SUMX producing wrong result when filtered in both ...

jaap_olsthoorn · ‎09-15-2022

Hi all!

Sorry for the title, I just have no good way of explaining this issue. Example file: https://drive.google.com/file/d/1lc-GdEEYAMYjqrm1YfVm9wuWE9Ls_gRq/view?usp=sharing

I have a table like this:

LP is the lowest granularity. MLP is the "master" LP. So 2 LP's can be part of 1 MLP.
Recovery is a value that is stored on each row of this table, but when summing it, you are only supposed to take it once for each value of MLP, not for each value of LP.
Finally, I create a random filter, something that splits the rows. I dont really care about this filter, but I need it to trigger my issue.

I created this measure:

test recovery =

SUMX(

VALUES('Test Table'[MLP]),

CALCULATE(MAX('Test Table'[Recovery]))

)

The idea being using MLP as the iterator while calulating the max of recovery for each MLP, and then summing those amounts.

I then create the following table, with these filters:

The result is exactly as expected.
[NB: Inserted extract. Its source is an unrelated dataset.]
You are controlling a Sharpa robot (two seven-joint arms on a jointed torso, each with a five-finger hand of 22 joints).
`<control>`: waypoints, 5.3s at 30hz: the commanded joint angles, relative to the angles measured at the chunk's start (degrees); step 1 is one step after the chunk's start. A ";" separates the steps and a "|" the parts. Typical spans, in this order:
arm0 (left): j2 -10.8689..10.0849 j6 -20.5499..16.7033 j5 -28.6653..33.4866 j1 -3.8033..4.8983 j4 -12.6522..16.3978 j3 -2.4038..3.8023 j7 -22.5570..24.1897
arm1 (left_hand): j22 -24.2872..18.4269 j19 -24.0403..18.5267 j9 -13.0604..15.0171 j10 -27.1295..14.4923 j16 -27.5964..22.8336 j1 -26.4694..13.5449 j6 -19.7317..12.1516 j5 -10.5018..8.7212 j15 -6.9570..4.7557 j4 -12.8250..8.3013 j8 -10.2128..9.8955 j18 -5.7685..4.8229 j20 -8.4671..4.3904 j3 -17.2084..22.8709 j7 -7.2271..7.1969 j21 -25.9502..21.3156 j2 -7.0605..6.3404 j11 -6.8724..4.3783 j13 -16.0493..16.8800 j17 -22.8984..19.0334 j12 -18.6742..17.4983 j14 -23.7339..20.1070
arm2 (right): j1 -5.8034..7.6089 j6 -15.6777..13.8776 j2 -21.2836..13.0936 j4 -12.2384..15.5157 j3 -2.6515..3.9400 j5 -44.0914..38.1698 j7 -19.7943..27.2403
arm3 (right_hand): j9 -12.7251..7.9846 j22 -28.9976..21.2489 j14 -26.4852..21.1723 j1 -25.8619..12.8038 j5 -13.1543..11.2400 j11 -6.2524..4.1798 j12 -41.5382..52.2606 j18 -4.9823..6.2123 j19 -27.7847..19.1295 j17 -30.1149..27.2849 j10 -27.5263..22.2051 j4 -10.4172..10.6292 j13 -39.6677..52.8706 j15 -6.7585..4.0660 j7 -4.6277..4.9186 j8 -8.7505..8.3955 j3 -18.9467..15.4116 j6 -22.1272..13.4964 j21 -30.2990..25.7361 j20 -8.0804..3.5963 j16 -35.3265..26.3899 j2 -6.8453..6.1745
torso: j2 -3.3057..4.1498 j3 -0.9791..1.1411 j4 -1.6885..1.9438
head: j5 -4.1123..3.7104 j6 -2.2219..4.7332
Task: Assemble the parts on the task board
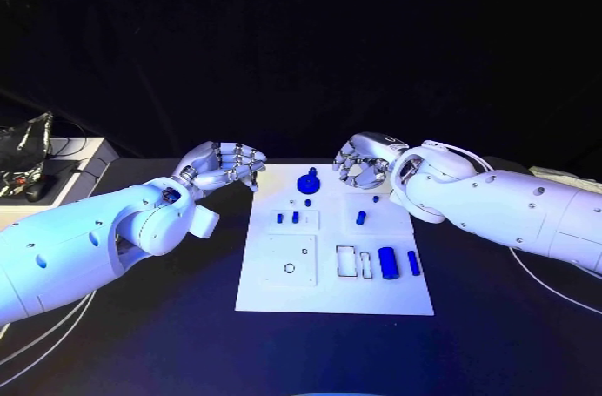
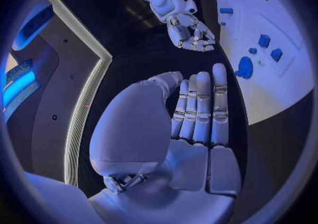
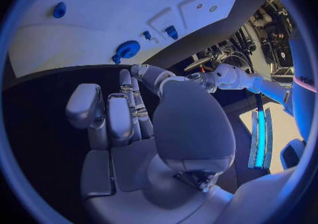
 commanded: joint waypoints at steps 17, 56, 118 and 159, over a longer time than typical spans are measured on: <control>5.84 -5.76 -30.50 0.93 -4.47 0.88 -5.63 | -3.60 -5.62 -5.73 5.21 -11.76 -0.68 3.47 -0.10 1.43 -3.49 -3.82 0.56 1.60 1.37 -0.17 -7.23 -3.17 0.58 -7.04 -8.90 -9.78 -4.71 | 0.11 -19.26 -1.56 1.91 -0.01 8.49 5.40 | 0.46 -7.74 -0.73 -0.41 -0.96 0.29 0.01 1.01 -4.34 -8.59 -1.85 0.11 -0.42 0.69 0.41 -0.58 1.55 -0.84 -7.98 0.28 -6.06 -0.38 | 0.44 -0.42 0.27 | -0.02 0.04; 23.75 7.15 -75.69 8.90 -18.56 -6.02 -16.89 | -11.93 1.67 -9.71 6.97 -18.05 -2.69 5.88 -0.47 2.34 -5.65 -10.10 0.36 2.50 -2.02 -2.11 -19.53 -4.66 0.83 -8.66 -11.36 -23.59 -5.16 | 1.02 -20.32 -2.68 -0.40 0.24 40.64 15.65 | 0.20 -36.48 -19.54 -0.15 0.73 3.68 -0.12 3.61 -28.00 -42.34 -7.24 -0.17 -0.90 6.14 2.92 -1.83 -0.13 -2.83 -46.02 6.04 -59.19 0.70 | 0.60 -0.42 0.24 | -0.91 -1.04; 28.20 7.67 -75.96 8.84 -25.17 -7.46 -15.63 | 16.89 -2.46 -9.12 11.39 17.43 -2.40 10.37 -1.22 -1.24 -6.65 -10.38 0.74 -0.51 3.49 -2.43 14.69 -2.62 -1.62 -4.87 4.64 -17.24 2.00 | 2.05 -19.45 -3.53 0.77 0.50 43.14 15.77 | 0.11 -38.29 -20.10 -0.20 1.00 3.80 -0.03 3.72 -27.95 -42.98 -7.32 -0.07 -0.86 6.48 3.00 -1.71 0.11 -2.89 -47.89 6.55 -60.59 0.93 | 1.09 -0.44 -0.19 | -1.35 -2.02; 28.01 7.77 -75.56 8.83 -24.68 -7.48 -16.48 | 22.04 -0.04 -8.58 12.97 22.86 -1.17 12.74 -1.55 -1.41 -8.74 -10.11 0.10 -0.60 5.62 -2.03 19.43 -0.78 -1.75 -3.16 11.45 -17.15 8.37 | 2.13 -19.38 -3.69 0.66 0.51 43.13 15.74 | 0.07 -39.33 -20.46 -0.04 1.06 3.88 -0.03 3.75 -27.95 -43.32 -7.29 -0.19 -0.86 6.67 3.09 -1.66 0.33 -2.90 -48.95 6.78 -61.38 1.03 | 1.18 -0.44 -0.17 | -1.62 -2.20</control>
The total works, the values work, great.

Then I filter on the owner babymarkt:

Still perfect results.

Now I'm going to filter on my random filter that should, as far as I understand it, have no effect, because all rows of babymarkt have filter value 1:

The totals rows are still correct, but the individual MLP rows are no longer, and now show the totals too.
When I remove the filter on Owner, the results are as expected again.
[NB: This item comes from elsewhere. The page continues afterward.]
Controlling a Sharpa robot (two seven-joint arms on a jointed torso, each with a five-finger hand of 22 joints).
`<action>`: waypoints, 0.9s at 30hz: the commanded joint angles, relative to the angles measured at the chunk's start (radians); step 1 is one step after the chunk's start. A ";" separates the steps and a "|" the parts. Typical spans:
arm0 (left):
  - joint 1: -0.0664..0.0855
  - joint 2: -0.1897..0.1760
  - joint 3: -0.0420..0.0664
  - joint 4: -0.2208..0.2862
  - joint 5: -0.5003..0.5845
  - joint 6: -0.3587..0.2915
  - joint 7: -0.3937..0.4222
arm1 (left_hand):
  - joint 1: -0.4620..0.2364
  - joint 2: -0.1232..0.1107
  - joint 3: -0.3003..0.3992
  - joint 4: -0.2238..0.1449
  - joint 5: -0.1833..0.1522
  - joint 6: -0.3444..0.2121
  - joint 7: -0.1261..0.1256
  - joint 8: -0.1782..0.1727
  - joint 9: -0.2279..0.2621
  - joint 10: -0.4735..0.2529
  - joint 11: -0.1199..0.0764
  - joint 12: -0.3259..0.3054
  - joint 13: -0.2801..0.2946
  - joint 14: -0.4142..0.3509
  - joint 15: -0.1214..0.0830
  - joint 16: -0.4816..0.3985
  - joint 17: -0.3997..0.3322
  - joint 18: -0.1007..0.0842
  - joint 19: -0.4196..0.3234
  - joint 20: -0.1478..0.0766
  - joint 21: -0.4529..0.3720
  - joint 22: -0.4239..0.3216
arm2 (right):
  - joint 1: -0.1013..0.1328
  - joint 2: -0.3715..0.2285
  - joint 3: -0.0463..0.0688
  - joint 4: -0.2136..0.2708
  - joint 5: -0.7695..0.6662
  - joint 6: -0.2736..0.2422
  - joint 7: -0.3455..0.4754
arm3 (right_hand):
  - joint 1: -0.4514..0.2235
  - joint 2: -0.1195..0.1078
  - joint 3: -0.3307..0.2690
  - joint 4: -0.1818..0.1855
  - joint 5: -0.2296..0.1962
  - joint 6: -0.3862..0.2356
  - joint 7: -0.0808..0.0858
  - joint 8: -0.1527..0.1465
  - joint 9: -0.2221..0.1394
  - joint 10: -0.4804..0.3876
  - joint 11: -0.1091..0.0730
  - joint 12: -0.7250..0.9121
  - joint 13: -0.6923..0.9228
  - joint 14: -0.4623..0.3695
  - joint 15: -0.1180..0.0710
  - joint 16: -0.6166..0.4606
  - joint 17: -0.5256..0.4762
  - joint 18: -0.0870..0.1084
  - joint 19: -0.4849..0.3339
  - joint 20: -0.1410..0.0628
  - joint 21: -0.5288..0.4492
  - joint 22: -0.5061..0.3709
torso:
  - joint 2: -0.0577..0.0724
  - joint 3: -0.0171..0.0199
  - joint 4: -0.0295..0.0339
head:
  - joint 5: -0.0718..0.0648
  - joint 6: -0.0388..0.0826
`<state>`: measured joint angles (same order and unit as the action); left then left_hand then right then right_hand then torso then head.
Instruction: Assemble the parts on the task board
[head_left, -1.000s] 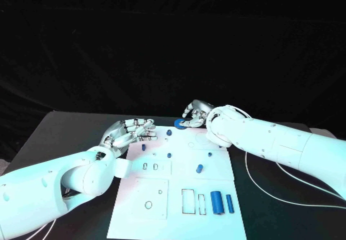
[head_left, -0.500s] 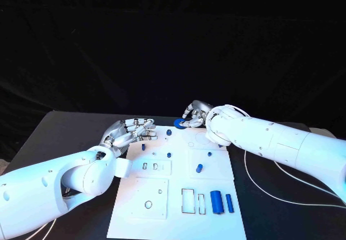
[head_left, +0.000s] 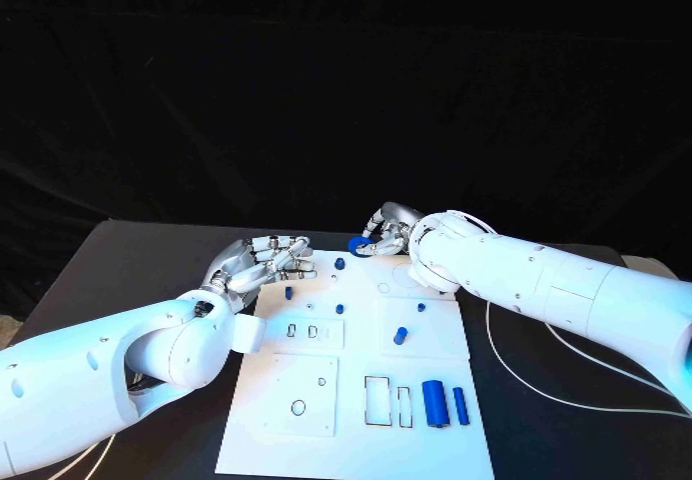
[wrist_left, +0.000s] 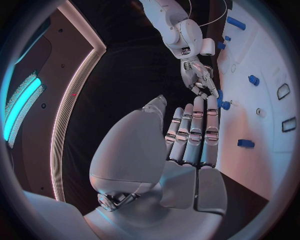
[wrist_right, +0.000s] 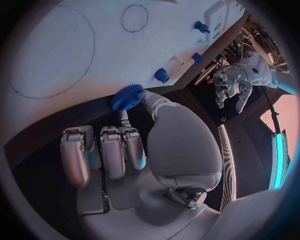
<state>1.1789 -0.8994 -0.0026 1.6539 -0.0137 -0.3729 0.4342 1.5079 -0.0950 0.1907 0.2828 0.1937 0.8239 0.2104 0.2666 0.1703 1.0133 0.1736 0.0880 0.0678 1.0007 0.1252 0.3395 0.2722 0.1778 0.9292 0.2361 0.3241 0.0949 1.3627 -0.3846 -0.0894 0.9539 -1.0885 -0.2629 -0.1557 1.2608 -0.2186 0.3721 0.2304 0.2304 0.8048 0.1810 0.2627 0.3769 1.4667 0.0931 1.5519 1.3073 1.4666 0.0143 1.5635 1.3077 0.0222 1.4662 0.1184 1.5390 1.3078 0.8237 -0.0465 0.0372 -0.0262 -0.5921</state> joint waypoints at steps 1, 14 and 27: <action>0.001 0.002 0.001 0.001 0.000 0.005 0.002 | -0.010 0.000 0.006 0.000 -0.004 -0.009 0.023 -0.004 -0.001 0.000 0.005 -0.005 -0.001 0.002 0.002 -0.006 0.001 0.006 0.008 0.001 0.000 -0.001 | -0.005 0.002 -0.003 -0.003 0.003 0.037 0.004 | -0.007 0.004 -0.007 0.001 -0.003 -0.006 0.000 -0.004 -0.001 0.078 0.005 -0.003 0.236 0.100 0.009 0.003 0.243 -0.011 0.076 0.008 -0.001 0.222 | 0.000 0.0000 -0.0016 | 0.000 -0.001; 0.001 0.001 0.001 0.001 0.000 0.005 0.000 | -0.010 0.000 0.007 0.000 -0.004 -0.009 0.023 -0.004 -0.001 0.000 0.006 -0.005 -0.001 0.001 0.003 -0.006 0.001 0.006 0.008 0.001 0.000 -0.001 | -0.005 -0.008 -0.004 0.011 -0.032 0.046 0.001 | 0.043 0.026 0.022 -0.044 0.001 0.051 -0.010 0.012 0.017 0.088 -0.004 0.006 0.247 0.101 0.004 0.004 0.246 -0.012 0.081 0.006 0.003 0.228 | 0.000 0.0007 -0.0012 | 0.000 -0.002; 0.001 0.000 0.001 0.001 0.000 0.007 -0.003 | -0.010 0.000 0.007 0.000 -0.004 -0.009 0.023 -0.004 -0.001 0.000 0.006 -0.005 -0.001 0.001 0.003 -0.006 0.001 0.006 0.008 0.001 0.000 -0.001 | -0.006 -0.023 -0.005 0.043 -0.107 0.041 -0.005 | 0.032 0.018 0.026 -0.052 -0.011 0.080 -0.018 0.018 0.024 0.093 -0.011 0.009 0.251 0.101 -0.003 0.004 0.247 -0.013 0.083 0.000 0.006 0.231 | 0.000 0.0000 -0.0011 | -0.001 -0.006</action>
<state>1.1791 -0.9006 -0.0026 1.6532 -0.0137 -0.3732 0.4284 1.5079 -0.0950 0.1908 0.2825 0.1937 0.8239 0.2104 0.2666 0.1704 1.0133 0.1736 0.0880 0.0678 1.0007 0.1252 0.3395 0.2721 0.1779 0.9291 0.2361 0.3241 0.0949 1.3630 -0.4062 -0.0903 0.9915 -1.1422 -0.2540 -0.1523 1.2978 -0.1950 0.4000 0.1804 0.2241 0.8803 0.1631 0.2805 0.3993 1.4636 0.0889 1.5559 1.3081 1.4630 0.0179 1.5635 1.3075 0.0223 1.4661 0.1184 1.5391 1.3074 0.8234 -0.0460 0.0357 -0.0272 -0.5966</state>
Something seems to be happening with the owner filter. When I filter for owner only through the row context, it works fine, but when I filter through both the row and filter context, it messes up somehow once I add any other filter.

I am not interested in solving this issue (I have received some good suggestions already), but I am interested in understanding why SUMX messes up in this situation, and if, possibly, I have found a bug in DAX that I can use to impress Marco & Alberto with 😉

Thanks!

https://drive.google.com/file/d/1lc-GdEEYAMYjqrm1YfVm9wuWE9Ls_gRq/view?usp=sharing

v-xiaoyan-msft · ‎09-19-2022

SUMX is an iteration function in Power BI that works on a row-by-row calculation per the given expression or equation. This function considers each row at a time and applies the calculation. It will not concentrate on the entire column, unlike the SUM function. But, it works like a cell be cell formula in Excel. SUM is an aggregate function, and SUMX is an expression function. One can perform Power BI data manipulation by using DAX functions, and SUMX is one such function in Power BI.
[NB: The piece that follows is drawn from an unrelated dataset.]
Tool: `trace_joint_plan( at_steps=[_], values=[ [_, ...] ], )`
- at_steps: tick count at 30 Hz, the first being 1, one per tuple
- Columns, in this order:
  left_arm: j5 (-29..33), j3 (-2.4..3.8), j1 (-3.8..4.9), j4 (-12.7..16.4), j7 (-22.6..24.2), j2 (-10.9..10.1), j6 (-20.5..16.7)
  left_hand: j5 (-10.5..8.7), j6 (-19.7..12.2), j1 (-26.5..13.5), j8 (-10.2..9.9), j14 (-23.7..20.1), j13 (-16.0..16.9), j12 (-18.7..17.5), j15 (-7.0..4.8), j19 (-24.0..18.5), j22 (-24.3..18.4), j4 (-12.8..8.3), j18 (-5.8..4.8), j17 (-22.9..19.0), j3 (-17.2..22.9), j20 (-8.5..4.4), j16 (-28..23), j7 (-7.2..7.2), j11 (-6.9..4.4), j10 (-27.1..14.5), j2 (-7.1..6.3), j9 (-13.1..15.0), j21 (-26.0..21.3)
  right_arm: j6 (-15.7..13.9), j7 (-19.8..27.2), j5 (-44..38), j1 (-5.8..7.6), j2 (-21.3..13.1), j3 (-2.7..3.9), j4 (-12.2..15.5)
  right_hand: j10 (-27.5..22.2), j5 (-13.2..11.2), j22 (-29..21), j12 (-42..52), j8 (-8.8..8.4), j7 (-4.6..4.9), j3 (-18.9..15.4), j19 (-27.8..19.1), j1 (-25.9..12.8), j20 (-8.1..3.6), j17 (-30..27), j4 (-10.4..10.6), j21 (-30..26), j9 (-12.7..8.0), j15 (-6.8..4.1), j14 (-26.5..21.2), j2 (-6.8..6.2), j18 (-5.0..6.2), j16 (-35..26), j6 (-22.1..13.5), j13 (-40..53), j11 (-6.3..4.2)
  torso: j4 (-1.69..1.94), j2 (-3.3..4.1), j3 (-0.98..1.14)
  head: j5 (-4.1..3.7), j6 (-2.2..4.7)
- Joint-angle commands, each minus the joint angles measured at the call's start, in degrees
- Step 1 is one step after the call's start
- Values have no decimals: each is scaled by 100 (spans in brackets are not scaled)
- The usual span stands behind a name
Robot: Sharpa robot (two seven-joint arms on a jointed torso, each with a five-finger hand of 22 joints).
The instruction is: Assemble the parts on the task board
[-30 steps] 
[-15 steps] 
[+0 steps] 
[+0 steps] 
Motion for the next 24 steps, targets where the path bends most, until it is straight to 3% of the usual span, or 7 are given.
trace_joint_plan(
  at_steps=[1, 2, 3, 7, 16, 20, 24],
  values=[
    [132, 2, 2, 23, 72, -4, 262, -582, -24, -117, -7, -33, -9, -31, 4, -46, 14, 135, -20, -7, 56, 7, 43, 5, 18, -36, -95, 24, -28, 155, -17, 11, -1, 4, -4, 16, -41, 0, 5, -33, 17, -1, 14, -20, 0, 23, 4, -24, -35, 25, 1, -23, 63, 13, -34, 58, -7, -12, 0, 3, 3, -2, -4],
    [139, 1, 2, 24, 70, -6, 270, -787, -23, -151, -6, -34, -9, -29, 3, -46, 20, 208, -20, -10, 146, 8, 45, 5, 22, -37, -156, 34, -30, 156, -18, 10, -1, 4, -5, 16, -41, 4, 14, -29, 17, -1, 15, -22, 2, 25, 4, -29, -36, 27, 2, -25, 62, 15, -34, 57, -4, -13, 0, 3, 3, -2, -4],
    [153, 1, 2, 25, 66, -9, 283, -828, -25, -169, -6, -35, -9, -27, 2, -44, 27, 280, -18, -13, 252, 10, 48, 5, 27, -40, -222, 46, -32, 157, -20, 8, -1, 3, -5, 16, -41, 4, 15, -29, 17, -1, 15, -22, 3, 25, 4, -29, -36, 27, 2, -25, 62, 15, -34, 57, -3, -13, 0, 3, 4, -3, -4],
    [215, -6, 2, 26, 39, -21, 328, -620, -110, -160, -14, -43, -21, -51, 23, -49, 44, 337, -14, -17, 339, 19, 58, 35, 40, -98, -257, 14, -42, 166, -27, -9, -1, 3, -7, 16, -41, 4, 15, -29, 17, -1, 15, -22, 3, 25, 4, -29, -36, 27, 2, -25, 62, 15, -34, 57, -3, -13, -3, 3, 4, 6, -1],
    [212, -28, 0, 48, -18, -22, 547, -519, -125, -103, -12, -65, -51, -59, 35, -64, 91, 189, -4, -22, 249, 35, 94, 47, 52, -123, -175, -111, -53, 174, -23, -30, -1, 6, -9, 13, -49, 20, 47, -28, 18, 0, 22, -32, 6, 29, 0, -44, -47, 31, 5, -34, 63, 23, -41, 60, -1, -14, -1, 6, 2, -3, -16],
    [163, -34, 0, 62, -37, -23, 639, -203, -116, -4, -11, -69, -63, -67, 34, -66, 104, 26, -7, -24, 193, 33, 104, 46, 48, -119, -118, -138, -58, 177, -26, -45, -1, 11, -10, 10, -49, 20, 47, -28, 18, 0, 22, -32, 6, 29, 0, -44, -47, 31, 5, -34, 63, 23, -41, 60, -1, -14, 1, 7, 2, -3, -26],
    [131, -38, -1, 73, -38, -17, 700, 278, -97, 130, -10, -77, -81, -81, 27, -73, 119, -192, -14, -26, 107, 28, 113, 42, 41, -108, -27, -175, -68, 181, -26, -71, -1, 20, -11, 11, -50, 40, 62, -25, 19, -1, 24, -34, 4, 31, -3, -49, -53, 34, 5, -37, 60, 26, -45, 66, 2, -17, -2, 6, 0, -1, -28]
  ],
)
The SUMX function takes as its first argument a table, or an expression that returns a table. The second argument is a column that contains the numbers you want to sum, or an expression that evaluates to a column.

Only the numbers in the column are counted. Blanks, logical values, and text are ignored.
For more complex examples of SUMX in formulas, see ALL and CALCULATETABLE.
This function is not supported for use in DirectQuery mode when used in calculated columns or row-level security (RLS) rules.

jaap_olsthoorn · ‎09-19-2022

Hi there, thanks for the response.

I did already know how it's supposed to work. In my case, SUMX should do exactly what I need (SUM aggregate the recovery on a MAX basis, iterating over the MLP column). Unfortunately, it stops working when applying the filters as described in my example. Did you test the example file?

AlbertoFerrari · ‎09-26-2022

So far, you impressed me 🙂

I don't have a decent answer yet, I am investigating on this.

I will keep you posted.

Have fun with DAX!

Alberto Ferrari
http://www.sqlbi.com

Daryl-Lynch-Bzy · ‎09-27-2022

Hi @jaap_olsthoorn ,

I am interested to know what suggestions you received that fixed the problem.

Looking at the DAX, I was wondering why you needed to include the CALCULATE within the SUMX expression. I tried to remove it, but found that it broke the Sub-Total.

The Sub-Total without CALCULATE does not work because the VALUES function creates a table with 2 rows - both with the max value of 230 - hence the SUM = 460.

When you add the CALCULATE it appears to change the filter context, the VALUES contains 2 rows with max value of 120 and 230, so the SUM is correct.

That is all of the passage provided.